At least some of the people celebrating Marquette and Serra saw an explicit connection to Columbus. During the fight to place the statue of Marquette in the Capitol in the 1890s, Marquette supporters argued that if the country could rally behind Columbus, why couldn’t it rally behind Marquette? The Chicago Daily Tribune warned: “If these resolutions [objecting to the Marquette statue] were to be adopted, they would be followed by others demanding the removal of that of Columbus from the Capitol, because he was a Spaniard and a fervent Catholic.”[6] Such an outcome, the paper implied, would be ridiculous. The existence of one Catholic as a founding hero implied the possibility of including more. Tourist literature in California invoked Columbus as well. Take, for example, promotional material put out by the Automobile Club of Southern California in 1915: “What Columbus, Washington and Lincoln have been to the United States of America,” the club proclaimed, “Father Junípero Serra . . . has been to California.”[7]
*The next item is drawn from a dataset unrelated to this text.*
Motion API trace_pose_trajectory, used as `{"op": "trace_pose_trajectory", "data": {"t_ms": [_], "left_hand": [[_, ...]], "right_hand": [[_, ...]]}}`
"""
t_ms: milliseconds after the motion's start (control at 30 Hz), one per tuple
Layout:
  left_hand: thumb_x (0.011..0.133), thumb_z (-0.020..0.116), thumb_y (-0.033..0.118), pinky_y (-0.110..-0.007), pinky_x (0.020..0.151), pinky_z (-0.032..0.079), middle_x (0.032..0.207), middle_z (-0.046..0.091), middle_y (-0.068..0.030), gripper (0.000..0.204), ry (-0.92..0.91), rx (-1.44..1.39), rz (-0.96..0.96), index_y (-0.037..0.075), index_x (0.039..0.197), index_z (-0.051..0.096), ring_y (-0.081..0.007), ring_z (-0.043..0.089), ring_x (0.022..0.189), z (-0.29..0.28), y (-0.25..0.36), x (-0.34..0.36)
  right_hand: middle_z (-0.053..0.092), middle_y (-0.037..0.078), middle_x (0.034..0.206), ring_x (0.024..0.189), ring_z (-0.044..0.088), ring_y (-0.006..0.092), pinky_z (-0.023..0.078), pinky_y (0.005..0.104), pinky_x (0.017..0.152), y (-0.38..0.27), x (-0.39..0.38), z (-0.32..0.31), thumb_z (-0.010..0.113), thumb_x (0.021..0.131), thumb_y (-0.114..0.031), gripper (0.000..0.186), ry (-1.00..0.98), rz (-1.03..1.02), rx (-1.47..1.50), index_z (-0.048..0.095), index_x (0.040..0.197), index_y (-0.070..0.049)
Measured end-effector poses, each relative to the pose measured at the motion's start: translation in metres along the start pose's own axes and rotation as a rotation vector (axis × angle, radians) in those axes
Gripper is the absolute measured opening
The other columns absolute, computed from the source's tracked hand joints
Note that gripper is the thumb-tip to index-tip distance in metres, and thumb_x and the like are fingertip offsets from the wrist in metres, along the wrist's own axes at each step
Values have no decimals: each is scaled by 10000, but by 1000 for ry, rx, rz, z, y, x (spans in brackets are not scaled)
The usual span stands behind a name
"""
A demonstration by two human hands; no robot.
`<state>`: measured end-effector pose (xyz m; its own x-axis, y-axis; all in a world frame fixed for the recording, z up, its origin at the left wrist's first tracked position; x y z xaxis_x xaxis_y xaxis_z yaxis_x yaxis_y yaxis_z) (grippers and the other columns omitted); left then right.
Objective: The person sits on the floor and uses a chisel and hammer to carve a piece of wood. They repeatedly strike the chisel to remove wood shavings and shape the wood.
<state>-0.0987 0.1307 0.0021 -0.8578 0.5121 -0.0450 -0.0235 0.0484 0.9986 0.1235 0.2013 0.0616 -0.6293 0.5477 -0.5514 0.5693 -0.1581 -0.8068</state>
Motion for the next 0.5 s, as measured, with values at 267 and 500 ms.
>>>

What, then, can we make of this emergence of Catholic founding figures? To promoters of Marquette and Serra, it often meant the inclusion of their regions’ histories in the national story, a story that they complained (with justification) had too long been dominated by Puritans, Pilgrims, and the East Coast. To many Catholics, and to their non-Catholic allies, it meant a more inclusive, cross-confessional group of national heroes, potentially powerful symbols of Catholic national belonging in a society marked by anti-Catholicism. Finally, it meant that in the Gilded Age and Progressive Era, many American Catholics and Protestants were united by their embrace of heroic interpretations of European exploration and empire, Christian evangelization and territorial acquisition. While they challenged exclusively Protestant notions of the nation’s origins and identity, they reinforced the idea that the United States was—from coast to coast—an essentially Christian nation born out of a Christianizing, civilizing project. At the dawn of the American century, this too was a legacy of Columbus Day.

[1]There are interesting theories that Columbus might have been Jewish, but since my subject is the myth rather than the man, those theories will be left for others to explore.

[2]Washington Irving, The Life and Voyages of Christopher Columbus, abridged ed. (New York: G. & C. & H. Carvill, 1829), 41-42.

[3]Gerald McKevitt, “Christopher Columbus as a Civic Saint: Angelo Noce and Italian American Assimilation,” California History 71, no. 4 (January 1992): 518.

[4]K. Gerald Marsden, “Father Marquette and the A.P.A.: An Incident in American Nativism,” The Catholic Historical Review 46, no. 1 (April 1960): 8.

[5]“Text of Coolidge Speech Before Commerce Club,” Chicago Evening Post, 4 December 1924.

[6]“The Marquette Statue,” Chicago Daily Tribune, 2 March 1896.

[7]Automobile Club of Southern California, California’s Mission Tour (Los Angeles: Geo. Rice & Sons, 1915).